In any other week, Senator Jacqui Lambie’s resignation address to Parliament would have made front page news. Her record proves her to be a divisive, sensational and important parliamentarian. Yet, due to an over-saturation of political heavyweights leaving office in light of citizenship revelations, and amidst anticipation of a resounding yes in the same sex marriage postal survey, her sentimental and impassioned speech on Tuesday was lost.
This overshadowing comes with an edge of schadenfreude considering she readily admitted to supporting the No campaign during the survey. In her farewell speech, she assured the Senate that the Jacqui Lambie Network would hold to their promise of voting on the side of their constituents. With Tasmania serving the third highest percentage of Yes votes in Australia’s states and territories, this should mean an emphatic yes from Lambie’s team.
It was evident in her final address that what Lambie cared about most in her career was serving her community directly, and in particular, the people she considers vulnerable within it. This includes welfare recipients, veterans, pensioners and the working class, all of whom she refers to lovingly as “Aussie battlers”.
“I worked hard to be a voice for those who don’t often get much of a voice in this chamber” she told Senate. “I couldn’t help everyone who needed my help, it’s my greatest disappointment in my time here.”
She has experience of a hardship that the majority of her colleagues would not comprehend, having spent much of her life as a single mother on welfare. In her words, it was a life of choosing between spending welfare payments on “either school uniforms or school lunches”. In her first question to Parliament, back in 2014, she asked fellow Tasmanian senator Eric Abetz if he agreed it was his “incompetence” that has led to record unemployment rates in their constituency. This signaled a career of successfully undermining Government welfare cuts, and consistently voting in favour of industry growth.
Lambie’s legacy as a crusader against disadvantage was further emphasised on Tuesday in Senator Patrick Dodson’s “Galiya” or “we’ll see you when we see you” speech, in which he spoke to Lambie’s heritage, and how their collective work in representing the interests of First Nations Peoples must continue.
Dodson reminded the Senate that the deficiencies in Australia’s constitution extend well beyond this citizenship mess, describing a recognition of First Nations Peoples as an imperative for healthy governance. “Today it’s a reminder that [the Indigenous] side of Jacqui’s heritage is also being denied,” he said, “as well as her rights as an Australian who fought for this country.”
There is a remarkable irony in this citizenship debacle, as it seems to have most affected those “closed borders” policy makers and anti-Islamists, who have worked tirelessly in an attempt to impede immigration rights.

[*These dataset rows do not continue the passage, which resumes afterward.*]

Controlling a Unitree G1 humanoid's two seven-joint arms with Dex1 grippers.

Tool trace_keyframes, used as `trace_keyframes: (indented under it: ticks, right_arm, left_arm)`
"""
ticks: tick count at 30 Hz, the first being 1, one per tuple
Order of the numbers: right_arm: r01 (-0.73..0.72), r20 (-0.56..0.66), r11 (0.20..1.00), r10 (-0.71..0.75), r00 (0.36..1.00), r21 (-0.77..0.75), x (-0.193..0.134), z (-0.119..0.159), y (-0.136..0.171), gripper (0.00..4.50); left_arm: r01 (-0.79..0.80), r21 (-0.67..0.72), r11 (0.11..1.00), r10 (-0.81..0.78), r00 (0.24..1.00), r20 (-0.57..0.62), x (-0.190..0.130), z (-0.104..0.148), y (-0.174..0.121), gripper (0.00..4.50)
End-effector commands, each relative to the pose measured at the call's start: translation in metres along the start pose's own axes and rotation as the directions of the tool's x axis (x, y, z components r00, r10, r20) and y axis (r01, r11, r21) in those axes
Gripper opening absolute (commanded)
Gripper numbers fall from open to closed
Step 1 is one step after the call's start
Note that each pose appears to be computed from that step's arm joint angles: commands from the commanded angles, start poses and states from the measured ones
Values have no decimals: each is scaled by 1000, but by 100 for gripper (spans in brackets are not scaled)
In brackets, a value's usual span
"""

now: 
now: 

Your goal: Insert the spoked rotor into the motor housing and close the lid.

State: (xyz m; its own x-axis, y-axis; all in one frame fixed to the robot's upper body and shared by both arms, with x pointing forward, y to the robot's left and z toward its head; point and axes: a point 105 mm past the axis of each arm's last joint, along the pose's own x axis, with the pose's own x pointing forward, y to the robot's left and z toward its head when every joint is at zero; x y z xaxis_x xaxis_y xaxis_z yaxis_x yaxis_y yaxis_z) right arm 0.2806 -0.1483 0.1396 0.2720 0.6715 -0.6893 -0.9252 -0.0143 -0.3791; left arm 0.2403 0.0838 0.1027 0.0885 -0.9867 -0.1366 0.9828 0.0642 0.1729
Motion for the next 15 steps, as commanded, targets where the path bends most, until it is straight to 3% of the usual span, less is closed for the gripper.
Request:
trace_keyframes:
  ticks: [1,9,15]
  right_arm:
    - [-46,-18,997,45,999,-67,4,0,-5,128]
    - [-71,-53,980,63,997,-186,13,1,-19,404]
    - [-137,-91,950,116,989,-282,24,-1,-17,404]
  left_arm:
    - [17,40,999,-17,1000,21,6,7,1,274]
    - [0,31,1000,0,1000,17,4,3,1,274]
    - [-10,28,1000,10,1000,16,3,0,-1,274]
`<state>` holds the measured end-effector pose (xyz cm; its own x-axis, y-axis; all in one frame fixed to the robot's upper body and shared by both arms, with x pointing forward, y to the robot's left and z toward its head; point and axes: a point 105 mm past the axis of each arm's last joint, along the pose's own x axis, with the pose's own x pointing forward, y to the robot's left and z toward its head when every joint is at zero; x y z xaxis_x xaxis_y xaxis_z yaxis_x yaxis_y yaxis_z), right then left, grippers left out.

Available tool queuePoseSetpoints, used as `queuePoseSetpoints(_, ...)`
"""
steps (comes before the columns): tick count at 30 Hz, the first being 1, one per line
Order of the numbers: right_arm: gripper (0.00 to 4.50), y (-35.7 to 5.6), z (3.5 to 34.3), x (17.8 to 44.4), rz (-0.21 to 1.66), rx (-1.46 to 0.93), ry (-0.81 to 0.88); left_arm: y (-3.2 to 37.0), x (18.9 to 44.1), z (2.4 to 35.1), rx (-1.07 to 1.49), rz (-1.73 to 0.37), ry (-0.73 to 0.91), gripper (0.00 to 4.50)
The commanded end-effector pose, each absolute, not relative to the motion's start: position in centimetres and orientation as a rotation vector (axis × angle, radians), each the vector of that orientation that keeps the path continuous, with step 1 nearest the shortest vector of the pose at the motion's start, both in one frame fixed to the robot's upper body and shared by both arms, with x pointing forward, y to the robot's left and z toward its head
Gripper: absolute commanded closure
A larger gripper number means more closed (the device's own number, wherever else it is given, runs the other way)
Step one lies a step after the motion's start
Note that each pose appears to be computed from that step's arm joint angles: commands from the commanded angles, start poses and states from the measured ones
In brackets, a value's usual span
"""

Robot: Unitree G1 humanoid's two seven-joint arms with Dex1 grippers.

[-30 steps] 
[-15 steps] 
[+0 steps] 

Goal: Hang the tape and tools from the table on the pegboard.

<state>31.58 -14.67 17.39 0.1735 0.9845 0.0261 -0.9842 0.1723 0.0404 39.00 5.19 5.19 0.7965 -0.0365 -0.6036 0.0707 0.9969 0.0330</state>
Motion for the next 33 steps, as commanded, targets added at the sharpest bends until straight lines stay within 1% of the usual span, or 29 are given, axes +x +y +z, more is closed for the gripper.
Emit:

Lambie was among fellow dual-citizens Fiona Nash, Stephen Parry and Malcolm Roberts to vote against closing offshore detention centres in Manus and Nauru. And like Roberts, she pushed for anti-Islamic policy such as a burqa ban, and a senate inquiry into “radicalisation”.
Lambie has been described as a darling of democracy in her non-partisan voting habits. But her negative fixation on migrant communities underscores the problems in independent members holding the balance of power. Her Islamophobic rhetoric has been so impassioned, her comments on Chinese and Indonesian “invasion” so indigestible, that it has cut a fatal wound into her objectives. One cannot claim to fight against injustices for the disadvantaged while simultaneously fighting to disadvantage some of our most vulnerable communities.
Even so, at her departure, her colleagues were near unanimous in their admiration of the former senator’s “authenticity”. Labor Senator Penny Wong said she was sorry Lambie had to go, tweeting “you’ve brought spark and passion to the chamber.” Despite Lambie’s outspoken anti-Greens sentiments, Greens Party Senator Sarah Hanson-Young wrote of Lambie that “she’s always been upfront about what she believes, passionate and is a fighter for her community. That’s what we need in politicians.”
Indeed, the general consensus seems to be that Lambie’s strength as a politician was in her very singular ideology, one that is tribalistic, centred in her own life experience.
In her farewell address, she indicates plans to return to the senate after renouncing her UK citizenship. “There’s so much more I wanted to do here,” she told parliament, “and I hope to get another chance.”
But if what she wants to do is encourage hyper nationalism through anti-migrant sentiment, there remains a question of whether her appointment in parliament might be more damaging than constructive. There is hope, however, that during this time away she has the impetus to further explore experiences outside her own.